CHICKEN LITTLE était une grande première pour Disney. Quelle était l'ambiance de production?
Comme vous pouvez l'imaginer, c'est un film très important pour Disney et les gens de la compagnie s'y sont consacrés de tout leur cœur. Ils ont écouté avec la plus grande attention toutes mes démos, attendu toutes mes esquisses. Et dans le même temps, ils ont été merveilleux dans le sens où ils m'ont vraiment laissé faire ce que je voulais. J'ai donc travaillé en très étroite collaboration avec le réalisateur, et j'ai reçu beaucoup de soutien de la part de l'ensemble des personnes impliquées. L'ambiance était à la fois enthousiaste et très créative.

Comment s'est passé l'enregistrement de votre partition?
Nous avons enregistré avec un orchestre de 90 à 96 musiciens. Quant aux chœurs, ils comptaient une cinquantaine de chanteurs.
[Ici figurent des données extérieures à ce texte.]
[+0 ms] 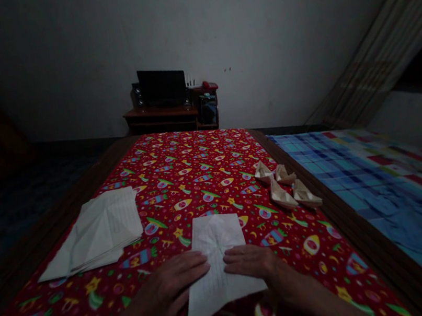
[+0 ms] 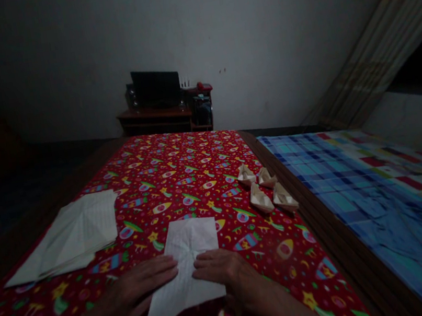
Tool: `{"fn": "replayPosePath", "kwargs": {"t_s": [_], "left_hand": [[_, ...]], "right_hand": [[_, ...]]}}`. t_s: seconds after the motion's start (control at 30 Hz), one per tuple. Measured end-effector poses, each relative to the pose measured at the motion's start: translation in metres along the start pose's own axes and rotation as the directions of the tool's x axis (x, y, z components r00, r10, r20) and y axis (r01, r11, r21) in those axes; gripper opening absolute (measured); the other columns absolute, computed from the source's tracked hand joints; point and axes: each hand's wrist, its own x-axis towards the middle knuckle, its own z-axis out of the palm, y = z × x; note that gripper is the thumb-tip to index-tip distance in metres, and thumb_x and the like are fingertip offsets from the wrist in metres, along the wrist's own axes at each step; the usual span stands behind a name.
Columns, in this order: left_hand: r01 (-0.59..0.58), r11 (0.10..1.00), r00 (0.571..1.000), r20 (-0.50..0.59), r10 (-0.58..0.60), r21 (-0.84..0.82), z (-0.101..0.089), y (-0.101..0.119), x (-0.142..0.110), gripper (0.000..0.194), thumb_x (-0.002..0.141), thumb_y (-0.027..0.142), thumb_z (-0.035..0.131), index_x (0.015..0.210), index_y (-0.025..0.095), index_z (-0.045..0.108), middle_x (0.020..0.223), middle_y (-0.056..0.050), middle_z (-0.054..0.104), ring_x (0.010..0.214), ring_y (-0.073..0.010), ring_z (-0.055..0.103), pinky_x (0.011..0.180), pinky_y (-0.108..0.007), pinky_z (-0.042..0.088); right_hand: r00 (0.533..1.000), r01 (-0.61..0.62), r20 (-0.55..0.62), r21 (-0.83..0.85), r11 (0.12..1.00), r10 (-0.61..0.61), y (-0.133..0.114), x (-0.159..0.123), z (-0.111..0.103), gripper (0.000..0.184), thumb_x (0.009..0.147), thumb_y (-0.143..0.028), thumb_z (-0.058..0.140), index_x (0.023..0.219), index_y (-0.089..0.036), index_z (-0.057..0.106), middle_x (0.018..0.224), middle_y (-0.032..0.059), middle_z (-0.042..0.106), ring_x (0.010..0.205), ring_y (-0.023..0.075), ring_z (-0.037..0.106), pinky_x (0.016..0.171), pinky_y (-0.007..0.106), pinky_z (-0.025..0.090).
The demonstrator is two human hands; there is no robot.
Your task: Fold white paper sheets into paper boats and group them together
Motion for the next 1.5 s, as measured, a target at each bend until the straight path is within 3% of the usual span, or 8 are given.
{"fn": "replayPosePath", "kwargs": {"t_s": [0.17, 0.27, 0.33, 0.5, 0.73, 1.07, 1.37, 1.5], "left_hand": [[-0.032, 0.996, 0.992, -0.122, 0.021, -0.087, 0.007, 0.000, 0.005, 0.036, 0.084, 0.008, 0.043, 0.113, 0.022, 0.059, 0.110, -0.006, 0.067, 0.106, -0.0169, 0.061, 0.090, -0.030, 0.050], [0.082, 0.981, 0.984, -0.143, -0.108, -0.174, 0.006, 0.002, 0.008, 0.028, 0.086, 0.012, 0.042, 0.099, 0.022, 0.064, 0.098, -0.003, 0.070, 0.093, -0.0153, 0.065, 0.083, -0.026, 0.051], [0.185, 0.958, 0.969, -0.122, -0.215, -0.220, 0.006, 0.004, 0.012, 0.025, 0.088, 0.018, 0.041, 0.091, 0.022, 0.066, 0.091, -0.002, 0.071, 0.085, -0.0148, 0.066, 0.075, -0.024, 0.052], [0.570, 0.812, 0.806, -0.107, -0.583, -0.127, 0.008, 0.010, 0.027, 0.036, 0.087, 0.035, 0.043, 0.059, 0.017, 0.058, 0.060, -0.001, 0.063, 0.056, -0.0149, 0.059, 0.055, -0.023, 0.042], [0.741, 0.670, 0.671, -0.024, -0.741, 0.050, 0.001, 0.013, 0.048, 0.036, 0.088, 0.040, 0.041, 0.068, 0.018, 0.062, 0.065, -0.003, 0.065, 0.061, -0.0165, 0.060, 0.058, -0.025, 0.035], [0.565, 0.756, 0.815, -0.078, -0.575, 0.330, 0.006, 0.008, 0.036, 0.030, 0.093, 0.036, 0.039, 0.085, 0.019, 0.062, 0.083, -0.006, 0.068, 0.078, -0.0195, 0.063, 0.064, -0.027, 0.039], [0.618, 0.708, 0.756, -0.011, -0.655, 0.341, 0.001, 0.006, 0.049, 0.031, 0.092, 0.037, 0.041, 0.075, 0.020, 0.060, 0.074, -0.002, 0.068, 0.072, -0.0210, 0.065, 0.057, -0.026, 0.039], [0.621, 0.707, 0.770, -0.099, -0.630, 0.339, 0.000, 0.003, 0.050, 0.029, 0.091, 0.036, 0.042, 0.106, 0.015, 0.055, 0.084, -0.007, 0.068, 0.076, -0.0230, 0.065, 0.061, -0.031, 0.047]], "right_hand": [[0.996, -0.009, -0.084, 0.031, 0.999, 0.012, -0.002, -0.002, -0.002, 0.042, 0.090, -0.041, 0.037, 0.114, -0.016, 0.061, 0.110, 0.0125, 0.066, 0.106, 0.0198, 0.059, 0.094, 0.037, 0.044], [0.961, -0.220, -0.158, 0.067, 0.973, 0.228, 0.000, -0.004, 0.002, 0.032, 0.091, -0.030, 0.039, 0.093, -0.019, 0.069, 0.085, 0.0061, 0.071, 0.079, 0.0154, 0.065, 0.074, 0.027, 0.050], [0.884, -0.392, -0.229, 0.109, 0.913, 0.407, 0.002, -0.003, 0.005, 0.026, 0.088, -0.028, 0.047, 0.084, -0.019, 0.071, 0.075, 0.0024, 0.071, 0.064, 0.0133, 0.064, 0.061, 0.022, 0.047], [0.716, -0.602, -0.379, 0.091, 0.793, 0.586, 0.005, 0.004, 0.011, 0.031, 0.086, -0.032, 0.050, 0.066, -0.015, 0.067, 0.057, -0.0007, 0.062, 0.050, 0.0107, 0.053, 0.046, 0.019, 0.033], [0.758, -0.640, -0.394, -0.298, 0.708, 0.520, 0.002, 0.016, 0.004, 0.032, 0.089, -0.033, 0.044, 0.068, -0.016, 0.060, 0.056, 0.0001, 0.058, 0.048, 0.0091, 0.048, 0.050, 0.022, 0.024], [0.790, -0.612, -0.369, -0.517, 0.598, 0.490, 0.023, 0.019, 0.008, 0.032, 0.090, -0.036, 0.043, 0.070, -0.018, 0.060, 0.057, 0.0015, 0.061, 0.047, 0.0097, 0.047, 0.050, 0.026, 0.017], [0.762, -0.640, -0.354, -0.536, 0.550, 0.542, 0.023, 0.026, 0.004, 0.031, 0.090, -0.036, 0.043, 0.072, -0.018, 0.060, 0.059, 0.0028, 0.063, 0.049, 0.0107, 0.051, 0.050, 0.025, 0.017], [0.751, -0.650, -0.346, -0.533, 0.541, 0.562, 0.026, 0.028, 0.003, 0.030, 0.090, -0.036, 0.043, 0.072, -0.018, 0.060, 0.059, 0.0028, 0.063, 0.049, 0.0104, 0.051, 0.049, 0.025, 0.017]]}}
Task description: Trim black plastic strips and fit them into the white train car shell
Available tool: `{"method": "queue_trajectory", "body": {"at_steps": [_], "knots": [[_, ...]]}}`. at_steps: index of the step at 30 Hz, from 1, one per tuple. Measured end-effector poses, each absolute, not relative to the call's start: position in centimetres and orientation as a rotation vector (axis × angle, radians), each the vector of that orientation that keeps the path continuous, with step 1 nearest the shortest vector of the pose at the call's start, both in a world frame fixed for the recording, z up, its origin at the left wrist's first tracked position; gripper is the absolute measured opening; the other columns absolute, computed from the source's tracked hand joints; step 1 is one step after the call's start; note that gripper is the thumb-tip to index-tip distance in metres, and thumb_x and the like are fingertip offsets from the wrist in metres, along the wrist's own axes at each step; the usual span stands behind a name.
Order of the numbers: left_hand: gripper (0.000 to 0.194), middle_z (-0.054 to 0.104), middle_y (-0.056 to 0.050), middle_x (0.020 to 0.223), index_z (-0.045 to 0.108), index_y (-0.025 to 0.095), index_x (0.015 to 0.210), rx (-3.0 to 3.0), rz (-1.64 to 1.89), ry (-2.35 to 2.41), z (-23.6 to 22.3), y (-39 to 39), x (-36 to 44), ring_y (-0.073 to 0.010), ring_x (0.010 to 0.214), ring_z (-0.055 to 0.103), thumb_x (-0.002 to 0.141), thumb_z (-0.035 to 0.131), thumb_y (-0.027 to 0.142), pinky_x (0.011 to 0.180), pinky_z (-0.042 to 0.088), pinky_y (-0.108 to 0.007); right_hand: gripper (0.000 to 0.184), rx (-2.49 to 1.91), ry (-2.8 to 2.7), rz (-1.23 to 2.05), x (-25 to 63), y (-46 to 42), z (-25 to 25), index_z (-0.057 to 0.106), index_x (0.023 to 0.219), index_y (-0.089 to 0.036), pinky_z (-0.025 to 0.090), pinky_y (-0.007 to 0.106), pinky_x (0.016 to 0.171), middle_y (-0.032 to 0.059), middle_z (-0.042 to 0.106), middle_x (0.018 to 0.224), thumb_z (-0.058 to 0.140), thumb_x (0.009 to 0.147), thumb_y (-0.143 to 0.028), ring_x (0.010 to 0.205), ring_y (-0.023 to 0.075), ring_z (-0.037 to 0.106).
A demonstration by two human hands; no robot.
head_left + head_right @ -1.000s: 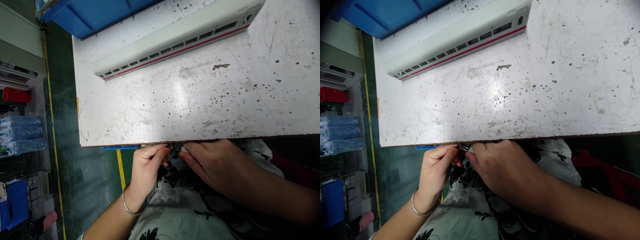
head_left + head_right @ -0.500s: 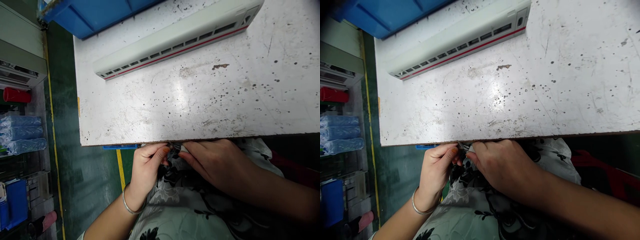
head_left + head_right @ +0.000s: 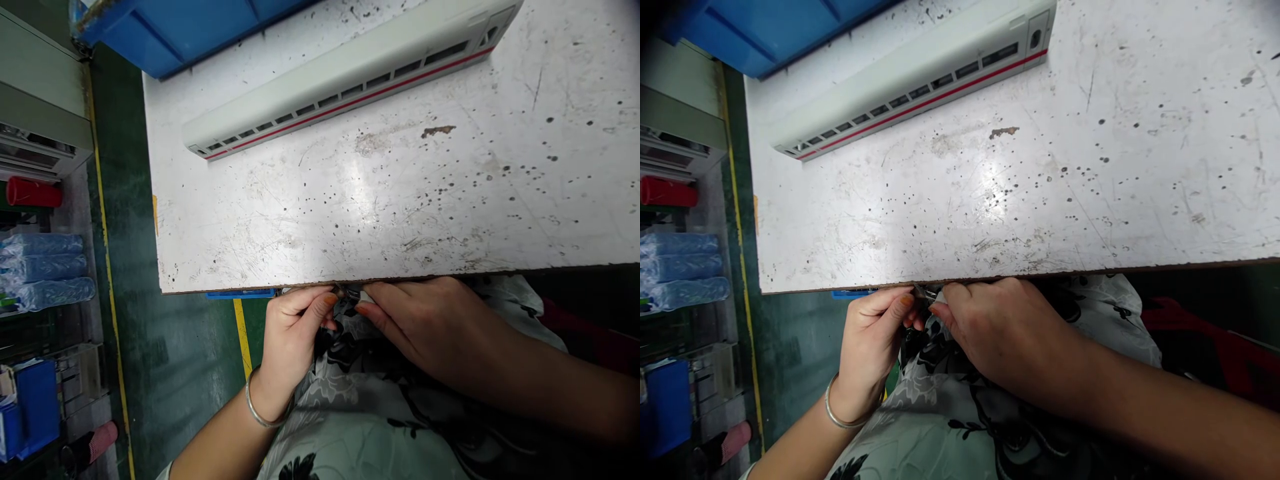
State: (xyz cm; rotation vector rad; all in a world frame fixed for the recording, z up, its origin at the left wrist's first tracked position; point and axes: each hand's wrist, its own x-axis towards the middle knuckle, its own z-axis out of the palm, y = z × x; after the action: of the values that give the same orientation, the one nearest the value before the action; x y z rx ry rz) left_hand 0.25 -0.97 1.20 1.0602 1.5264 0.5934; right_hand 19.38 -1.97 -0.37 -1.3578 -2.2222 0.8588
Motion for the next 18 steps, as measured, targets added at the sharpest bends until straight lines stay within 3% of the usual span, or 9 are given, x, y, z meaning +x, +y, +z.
{"method": "queue_trajectory", "body": {"at_steps": [7,12,18], "knots": [[0.028,0.056,0.001,0.057,0.073,0.018,0.067,1.037,0.562,1.464,1.0,-0.8,-0.3,-0.0125,0.053,0.055,0.089,0.064,0.032,0.053,0.044,-0.024,0.041,-1.355,-2.235,0.877,19.4,-2.0,-0.4,0.060,0.082,-0.017,0.035,0.033,0.046,0.0019,0.059,0.059,0.029,0.105,-0.032,0.049,0.0211,0.060],[0.030,0.044,0.004,0.052,0.078,0.016,0.084,0.841,0.501,1.324,1.6,-0.4,-0.8,-0.0105,0.050,0.045,0.089,0.064,0.042,0.055,0.050,-0.025,0.037,-1.355,-2.164,0.905,19.2,-2.2,-0.8,0.062,0.092,-0.016,0.040,0.032,0.056,0.0064,0.065,0.075,0.031,0.105,-0.032,0.062,0.0199,0.063],[0.034,0.041,0.004,0.049,0.077,0.014,0.078,0.657,0.467,1.219,2.9,-0.5,-1.1,-0.0074,0.044,0.040,0.087,0.066,0.045,0.048,0.051,-0.021,0.040,-1.318,-2.029,1.087,19.4,-2.2,-0.7,0.058,0.079,-0.018,0.033,0.030,0.052,0.0008,0.058,0.064,0.032,0.105,-0.034,0.053,0.0148,0.053]]}}
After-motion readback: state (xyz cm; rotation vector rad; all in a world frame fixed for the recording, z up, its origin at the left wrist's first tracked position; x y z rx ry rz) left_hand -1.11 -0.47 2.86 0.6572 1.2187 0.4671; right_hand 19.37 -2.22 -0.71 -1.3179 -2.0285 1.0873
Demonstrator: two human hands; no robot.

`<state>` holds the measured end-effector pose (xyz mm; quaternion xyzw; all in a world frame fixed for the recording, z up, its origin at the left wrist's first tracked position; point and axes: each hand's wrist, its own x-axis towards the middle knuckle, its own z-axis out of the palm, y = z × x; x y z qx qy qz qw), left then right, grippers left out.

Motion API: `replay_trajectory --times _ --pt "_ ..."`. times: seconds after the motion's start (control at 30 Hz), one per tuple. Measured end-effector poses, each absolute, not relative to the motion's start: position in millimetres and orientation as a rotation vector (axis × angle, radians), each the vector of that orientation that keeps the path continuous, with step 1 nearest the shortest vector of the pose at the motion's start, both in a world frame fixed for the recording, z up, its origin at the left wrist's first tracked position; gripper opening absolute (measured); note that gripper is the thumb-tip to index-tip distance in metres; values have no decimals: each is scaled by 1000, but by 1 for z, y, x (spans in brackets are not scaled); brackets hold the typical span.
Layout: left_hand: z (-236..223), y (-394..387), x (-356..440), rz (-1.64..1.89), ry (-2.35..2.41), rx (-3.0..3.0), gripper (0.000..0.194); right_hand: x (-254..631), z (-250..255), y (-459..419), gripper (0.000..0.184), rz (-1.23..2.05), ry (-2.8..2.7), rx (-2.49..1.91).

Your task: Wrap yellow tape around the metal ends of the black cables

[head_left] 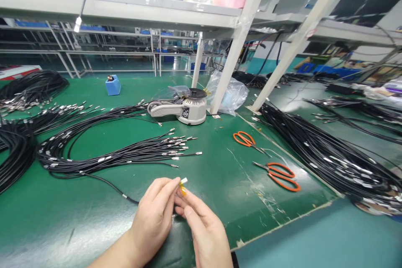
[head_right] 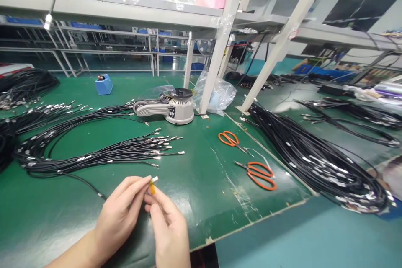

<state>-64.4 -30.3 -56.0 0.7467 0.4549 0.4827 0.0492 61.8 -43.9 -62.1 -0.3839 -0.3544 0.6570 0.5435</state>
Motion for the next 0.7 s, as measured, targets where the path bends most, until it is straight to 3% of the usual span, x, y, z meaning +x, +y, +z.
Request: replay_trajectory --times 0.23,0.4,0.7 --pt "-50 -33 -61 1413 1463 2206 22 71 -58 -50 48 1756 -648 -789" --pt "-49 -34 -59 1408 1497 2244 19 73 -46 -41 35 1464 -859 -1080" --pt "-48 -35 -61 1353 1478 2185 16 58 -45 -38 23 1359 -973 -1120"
Disney a l'habitude de faire des sessions très courtes et très espacées, un à deux jours puis un à deux jours six mois plus tard. Cela correspond à la façon dont le film se construit et permet d'intégrer au mieux la musique, par petites portions.

Quelle est votre scène préférée dans le film?
Je dirais la scène dans laquelle les aliens débarquent. C'est une séquence très réussie du point de vue visuel. De plus, c'est le moment où le film bascule vers quelque chose de complètement différent. On est surpris et dans l'expectative : sont-ils gentils ou méchants… C'est un passage très intéressant et je me suis beaucoup amusé à le mettre en musique dans cet esprit très particulier.


Les chansons du film sont très pop/rock. Comment avez-vous articulé votre partition par rapport à elles?
Les chansons et la musique de CHICKEN LITTLE n'ont pas grand'chose en commun. Elles vont chacune dans des directions différentes, qui leur sont propres. Les chansons vont du rock à la ballade; avec des références au mowtown. Je trouve que les créateurs du film ont fait de très bons choix dans leur façon de les arranger et de les utiliser dans le film. Je n'y ai pratiquement pas participé si ce n'est que je me suis occupé de la partie de cordes de l'une d'elles qui sonne très joliment.

Quelles furent les difficultés de la création de cette partition?
Cela tient à la diversité des styles qui y sont abordés. Cela m'a demandé beaucoup de flexibilité et la maîtrise de nombreux éléments très différents.

Une telle diversité peut-elle être un frein à la cohérence?
La finalité de cette partition n'était pas vraiment d'être unifiée. Le réalisateur voulait justement que cette diversité soit soulignée ; que l'on remarque bien le changement de monde, d'atmosphère d'ambiance. Je crois que c'est vraiment l'intérêt du film que de chercher à vous surprendre, de prendre le contre-pied de ce à quoi vous pouvez vous attendre, et j'espère que la musique y participe pleinement!

A sa façon, Chicken Little a trouvé sa place au panthéon Disney.

Pour ma part, je trouve que le résultat final est vraiment formidable et je souhaite qu'il en soit de même pour le plus grand nombre.